I am a Son of Seeger, and started playing at 5-string banjo back in the 1960's. A few years ago I had a long-neck banjo built by a local guy. I find the key of E is good for my singing voice, so the added frets are quite helpful. Here's what it looks like.

long-neck banjo

 

And here's what it sounds like:


Nice banjo Gary.

I'm just starting out with banjo, and I've been scouring the "net" 12 hours a day for the past week, trying to get as much "lurnin'" as possible before taking the plunge. I'm looking for a decent open-back, and it looks like I've got a prospect lined up; a Deering Goodtime, with a few extras (The Crow Package"). They're very basic, but play well and sound pretty good. Seems like an ideal starter banjo.
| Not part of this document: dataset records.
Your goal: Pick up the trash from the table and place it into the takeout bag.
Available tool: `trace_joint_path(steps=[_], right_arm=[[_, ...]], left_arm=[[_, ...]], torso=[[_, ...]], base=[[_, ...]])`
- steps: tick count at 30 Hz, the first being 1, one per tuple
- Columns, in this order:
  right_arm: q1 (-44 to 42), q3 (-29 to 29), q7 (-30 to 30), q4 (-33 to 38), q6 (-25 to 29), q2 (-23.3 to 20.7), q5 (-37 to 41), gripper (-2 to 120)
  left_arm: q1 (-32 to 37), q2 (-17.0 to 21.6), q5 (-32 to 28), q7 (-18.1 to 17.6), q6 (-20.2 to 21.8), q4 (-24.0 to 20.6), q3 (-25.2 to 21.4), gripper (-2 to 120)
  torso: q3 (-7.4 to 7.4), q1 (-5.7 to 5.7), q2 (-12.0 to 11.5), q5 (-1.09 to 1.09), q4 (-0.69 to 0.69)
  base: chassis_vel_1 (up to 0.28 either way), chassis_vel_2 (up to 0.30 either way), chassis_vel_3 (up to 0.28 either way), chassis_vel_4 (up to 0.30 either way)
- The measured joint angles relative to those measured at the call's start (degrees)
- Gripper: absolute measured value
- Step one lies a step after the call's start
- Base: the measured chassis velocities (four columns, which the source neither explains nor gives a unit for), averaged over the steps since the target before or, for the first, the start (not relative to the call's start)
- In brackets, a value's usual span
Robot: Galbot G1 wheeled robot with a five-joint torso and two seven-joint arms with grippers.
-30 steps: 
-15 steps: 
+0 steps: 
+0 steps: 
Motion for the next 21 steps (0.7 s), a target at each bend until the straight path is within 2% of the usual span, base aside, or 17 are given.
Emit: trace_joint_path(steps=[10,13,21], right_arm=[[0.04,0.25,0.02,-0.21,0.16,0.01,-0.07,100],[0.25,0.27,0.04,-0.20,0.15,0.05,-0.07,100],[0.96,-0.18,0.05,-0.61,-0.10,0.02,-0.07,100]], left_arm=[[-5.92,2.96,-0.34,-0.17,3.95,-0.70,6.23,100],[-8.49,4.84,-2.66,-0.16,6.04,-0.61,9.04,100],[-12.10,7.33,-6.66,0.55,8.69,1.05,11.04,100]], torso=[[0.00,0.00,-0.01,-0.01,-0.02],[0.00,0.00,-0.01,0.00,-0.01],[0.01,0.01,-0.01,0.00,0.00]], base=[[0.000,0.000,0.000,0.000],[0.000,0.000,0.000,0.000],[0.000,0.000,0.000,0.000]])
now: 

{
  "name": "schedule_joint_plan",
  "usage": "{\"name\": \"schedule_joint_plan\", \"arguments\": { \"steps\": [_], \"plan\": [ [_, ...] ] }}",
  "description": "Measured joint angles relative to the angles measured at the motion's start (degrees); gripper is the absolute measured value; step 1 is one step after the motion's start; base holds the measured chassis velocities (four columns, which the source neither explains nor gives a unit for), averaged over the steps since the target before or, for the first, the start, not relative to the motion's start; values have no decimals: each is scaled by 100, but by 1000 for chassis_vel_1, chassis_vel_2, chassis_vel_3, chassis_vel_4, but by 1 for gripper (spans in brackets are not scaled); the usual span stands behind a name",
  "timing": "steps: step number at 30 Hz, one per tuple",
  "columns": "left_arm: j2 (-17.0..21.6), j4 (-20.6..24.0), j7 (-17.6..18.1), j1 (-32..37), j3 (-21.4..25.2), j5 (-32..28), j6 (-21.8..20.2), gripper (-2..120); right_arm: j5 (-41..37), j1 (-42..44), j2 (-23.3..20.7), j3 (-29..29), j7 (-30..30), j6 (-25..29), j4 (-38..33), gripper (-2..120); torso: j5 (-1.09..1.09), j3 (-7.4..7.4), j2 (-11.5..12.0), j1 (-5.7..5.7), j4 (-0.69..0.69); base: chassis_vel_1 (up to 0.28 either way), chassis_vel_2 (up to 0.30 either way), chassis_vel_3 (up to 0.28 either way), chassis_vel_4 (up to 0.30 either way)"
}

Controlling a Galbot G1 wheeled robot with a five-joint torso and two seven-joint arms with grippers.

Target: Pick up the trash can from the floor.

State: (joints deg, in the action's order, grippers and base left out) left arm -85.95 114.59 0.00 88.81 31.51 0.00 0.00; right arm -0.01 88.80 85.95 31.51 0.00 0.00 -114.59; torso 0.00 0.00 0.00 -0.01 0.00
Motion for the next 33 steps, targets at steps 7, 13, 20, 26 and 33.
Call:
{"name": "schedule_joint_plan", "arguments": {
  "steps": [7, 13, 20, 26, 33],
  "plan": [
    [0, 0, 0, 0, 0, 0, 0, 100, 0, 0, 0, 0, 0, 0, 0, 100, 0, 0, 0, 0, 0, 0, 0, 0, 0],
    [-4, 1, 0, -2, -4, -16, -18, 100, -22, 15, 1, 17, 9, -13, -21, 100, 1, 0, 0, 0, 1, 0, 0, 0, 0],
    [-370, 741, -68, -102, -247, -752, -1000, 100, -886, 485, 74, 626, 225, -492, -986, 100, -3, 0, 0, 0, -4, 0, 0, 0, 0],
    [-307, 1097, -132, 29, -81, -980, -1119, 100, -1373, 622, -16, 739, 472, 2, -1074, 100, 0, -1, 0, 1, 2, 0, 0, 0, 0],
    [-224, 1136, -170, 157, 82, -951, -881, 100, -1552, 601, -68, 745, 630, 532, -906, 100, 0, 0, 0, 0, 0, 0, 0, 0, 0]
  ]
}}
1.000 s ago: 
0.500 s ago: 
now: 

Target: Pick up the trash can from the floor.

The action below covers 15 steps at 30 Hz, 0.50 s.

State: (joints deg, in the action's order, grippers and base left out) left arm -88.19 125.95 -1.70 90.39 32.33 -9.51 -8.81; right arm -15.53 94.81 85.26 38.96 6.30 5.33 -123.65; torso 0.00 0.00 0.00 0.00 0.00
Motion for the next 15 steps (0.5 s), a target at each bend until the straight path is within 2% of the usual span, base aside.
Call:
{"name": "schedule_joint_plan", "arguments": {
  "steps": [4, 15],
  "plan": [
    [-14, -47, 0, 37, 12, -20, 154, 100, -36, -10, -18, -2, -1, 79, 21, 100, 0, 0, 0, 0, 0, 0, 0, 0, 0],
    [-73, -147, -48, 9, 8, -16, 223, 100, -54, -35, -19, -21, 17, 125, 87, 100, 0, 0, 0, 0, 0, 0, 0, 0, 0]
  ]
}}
I'm also looking for a decent resonator banjo w/tone-ring; probably a GoldTone OB-275.

Gretsch has also just come out with a new model in their "roots" collection, the Gretsch Broadkaster Supreme, but I've yet to come across a Youtube demo for that banjo. Here's a video with the Gretsch "Deluxe", which is the model below the Supreme. It's roughly $260. cheaper, but has a "zinc" tone-ring. Sounds pretty fine in these guys' hands.

The Supreme is "loaded". (brass tone-ring, maple resonator, 3-ply solid maple rim, maple/walnut/maple neck, nice inlays, good tuners. Very heavy banjo, seems built like a tank.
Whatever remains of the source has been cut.